California is seeing a surge in cases as BA.5, a rapidly spreading subvariant, takes root

Though new case reports have climbed in California, local officials have hesitated to reimpose mask mandates or limits on public indoor settings. Residents relaxed outdoors in Mission Dolores Park in San Francisco in June. Credit…Mike Kai Chen for The New York Times

New York Times, by Soumya Karlamangla, July 7, 2022

California is in the grip of its third-largest coronavirus surge of the pandemic, with roughly 19,000 new cases being reported here each day on average, according to a New York Times database. The true number of people falling sick is undoubtedly even higher, since most at-home test results aren’t included in official case counts.

Experts say the surge is being driven by the Omicron subvariant known as BA.5, which has rapidly become dominant in the United States and is especially good at infecting people even if they’ve been vaccinated, boosted and already had the virus.

“It’s highly immune-evasive, and that is why it’s causing trouble,” said Dr. Eric Topol, a professor of molecular medicine at Scripps Research in San Diego. “And it comes along in California at the same time that we basically have this delusion that the pandemic is over.”

As of the end of June, 39 of California’s 58 counties had high community levels of the virus, including the whole Bay Area and the San Joaquin Valley, according to the Centers for Disease Control and Prevention, while only two rural counties in the state had low levels.

Unlike earlier in the pandemic, officials across California are now reluctant to enact any new restrictions to head off the surge.
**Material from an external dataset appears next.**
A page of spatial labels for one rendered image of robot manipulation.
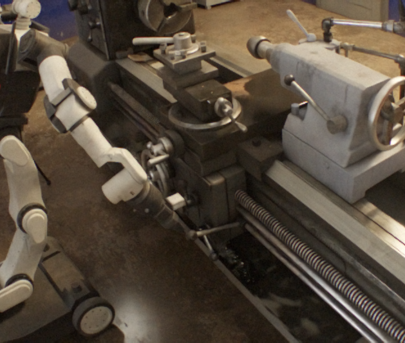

Alameda County tried reinstating an indoor mask mandate last month but rescinded it three weeks later.

Experts predict that without tighter rules or behavioral changes, the hyper-transmissibility of BA.5 will lead to a continued surge in cases, and probably a modest increase in hospitalizations and deaths, said Dr. Robert Kim-Farley, an infectious disease expert at the University of California, Los Angeles, Fielding School of Public Health.

“There is a bit of déjà vu that is occurring as we begin having another surge,” he said. “I think we’ll continue to see increases for a while, but I don’t anticipate we’re going to see anywhere near the prior level of infections of the first Omicron wave.”

Being vaccinated and boosted continues to provide strong protection against severe illness and death, experts say, and death figures in California have remained relatively low in recent weeks. But even a mild infection carries risks, including the lingering health issues of “long Covid,” which experts predict will affect more than one in five adult Covid survivors in the United States.

Dr. Bob Wachter, chair of medicine at University of California, San Francisco, has written recently about how his wife’s lingering fatigue after a coronavirus infection intensified his desire to avoid catching the virus at all. With BA.5 spreading in the state, he said, now is not the time to be in indoor public spaces like restaurants without wearing a mask.

Dr. Wachter wrote on Twitter on Sunday that at his institution, surgery patients without Covid symptoms are swabbed for the virus as a precaution, and that lately about 6.5 percent of those patients have been testing positive, suggesting that roughly one in 16 people in the Bay Area who do not seem sick at all are infectious.

“If 1 in 16 people who feel fine actually has Covid, spend enough time maskless indoors & it’s near-certain that you’ll get it,” Dr. Wachter wrote.